All the forces, which were previously divided among these separate organizations, [July 26 Movement and Rebel Army, the Popular Socialist Party, and the Revolutionary Directorate] are now fused in a single organization, under a single revolutionary leadership. It means simply a tremendous strengthening of the revolution.
What is the most revolutionary class? The working class, beyond a shadow of a doubt. Why? Because its social position makes it revolutionary.
I began to see contradictions and began to have a few revolutionary ideas while taking a course on bourgeois political economy at the university.
Later on, naturally, at the university, we began making our first contacts with the Communist Manifesto, with the works of Marx, Engels, Lenin, and all that. This marked (the beginning of) a process. I can certainly say, admitting it honestly, many of the things which we have done in the revolution are not things we invented — far from it.
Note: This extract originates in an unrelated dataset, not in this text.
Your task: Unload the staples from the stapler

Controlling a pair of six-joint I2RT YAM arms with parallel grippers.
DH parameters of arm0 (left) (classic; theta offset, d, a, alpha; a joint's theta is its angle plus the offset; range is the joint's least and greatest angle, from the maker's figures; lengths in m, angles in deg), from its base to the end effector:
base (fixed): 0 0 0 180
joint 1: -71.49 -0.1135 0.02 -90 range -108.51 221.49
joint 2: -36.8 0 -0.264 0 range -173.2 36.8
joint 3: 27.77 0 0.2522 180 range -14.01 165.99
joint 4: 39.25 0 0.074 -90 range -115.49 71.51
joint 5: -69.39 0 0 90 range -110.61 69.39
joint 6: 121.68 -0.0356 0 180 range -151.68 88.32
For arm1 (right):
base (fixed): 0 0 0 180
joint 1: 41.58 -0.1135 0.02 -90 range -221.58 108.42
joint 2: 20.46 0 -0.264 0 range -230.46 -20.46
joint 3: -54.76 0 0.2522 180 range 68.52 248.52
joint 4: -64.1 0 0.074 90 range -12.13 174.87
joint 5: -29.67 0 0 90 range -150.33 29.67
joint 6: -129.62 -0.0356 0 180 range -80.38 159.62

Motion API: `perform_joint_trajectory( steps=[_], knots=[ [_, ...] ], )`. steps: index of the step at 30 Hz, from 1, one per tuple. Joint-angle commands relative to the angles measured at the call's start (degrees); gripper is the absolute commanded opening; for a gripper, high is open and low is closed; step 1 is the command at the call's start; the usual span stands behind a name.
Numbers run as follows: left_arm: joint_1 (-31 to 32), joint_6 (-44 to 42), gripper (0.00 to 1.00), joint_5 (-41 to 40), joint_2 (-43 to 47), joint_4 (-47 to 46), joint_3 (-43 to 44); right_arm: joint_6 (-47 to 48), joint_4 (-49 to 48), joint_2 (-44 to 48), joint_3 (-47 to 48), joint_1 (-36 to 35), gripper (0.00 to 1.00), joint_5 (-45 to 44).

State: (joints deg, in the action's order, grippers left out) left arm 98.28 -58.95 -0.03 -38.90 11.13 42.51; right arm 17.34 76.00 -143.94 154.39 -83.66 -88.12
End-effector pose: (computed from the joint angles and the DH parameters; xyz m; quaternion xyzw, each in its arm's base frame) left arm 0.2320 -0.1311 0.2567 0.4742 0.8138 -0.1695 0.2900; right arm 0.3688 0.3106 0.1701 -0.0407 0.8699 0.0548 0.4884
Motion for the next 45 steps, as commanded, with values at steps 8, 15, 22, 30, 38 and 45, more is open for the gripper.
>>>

When we left the university, especially in my own particular case, I had already been greatly influenced — I wouldn’t say that I was a Marxist-Leninist, far from it. It is possible that I had two million petit bourgeois prejudices and a string of ideas that I’m glad not to have anymore.
Recently, while looking through some books up there in the capital, I found that when I was a student I had read up to page 370 of Capital. That’s as far as I got. When I have the time, I plan to continue studying Karl Marx’s Capital.
‘I believe absolutely in Marxism!’
In my student years I had studied the Communist Manifesto and selected works of Marx, Engels and Lenin. Of course, it is very interesting to reread now the things I read at that time. I believe absolutely in Marxism! Did I believe on the first of January [1959]? I believed on the first of January. Did I believe on the 26th of July? I believed on the 26th of July! Did I understand it as I do today, after almost 10 years of struggle? No, I did not understand it as I do today.
The more experience we gain from life, the more we learn what imperialism is — and not by word, but in the flesh and blood of our people — the more we have to face up to that imperialism; the more we learn about imperialist policies throughout the world, in South Vietnam, in the Congo, in Algeria, in Korea, everywhere in the world. The more we have to face the reality of a revolution and the class struggle, the more convinced we become of all of the truths Marx and Engels wrote and the truly ingenious interpretations of scientific socialism Lenin made.
Marxism is a living science, a developing science. We have to study everything that Marx taught, but at the same time we have to study everything that Lenin taught.
That is the great dialectical truth of mankind: imperialism, and imperialism versus socialism.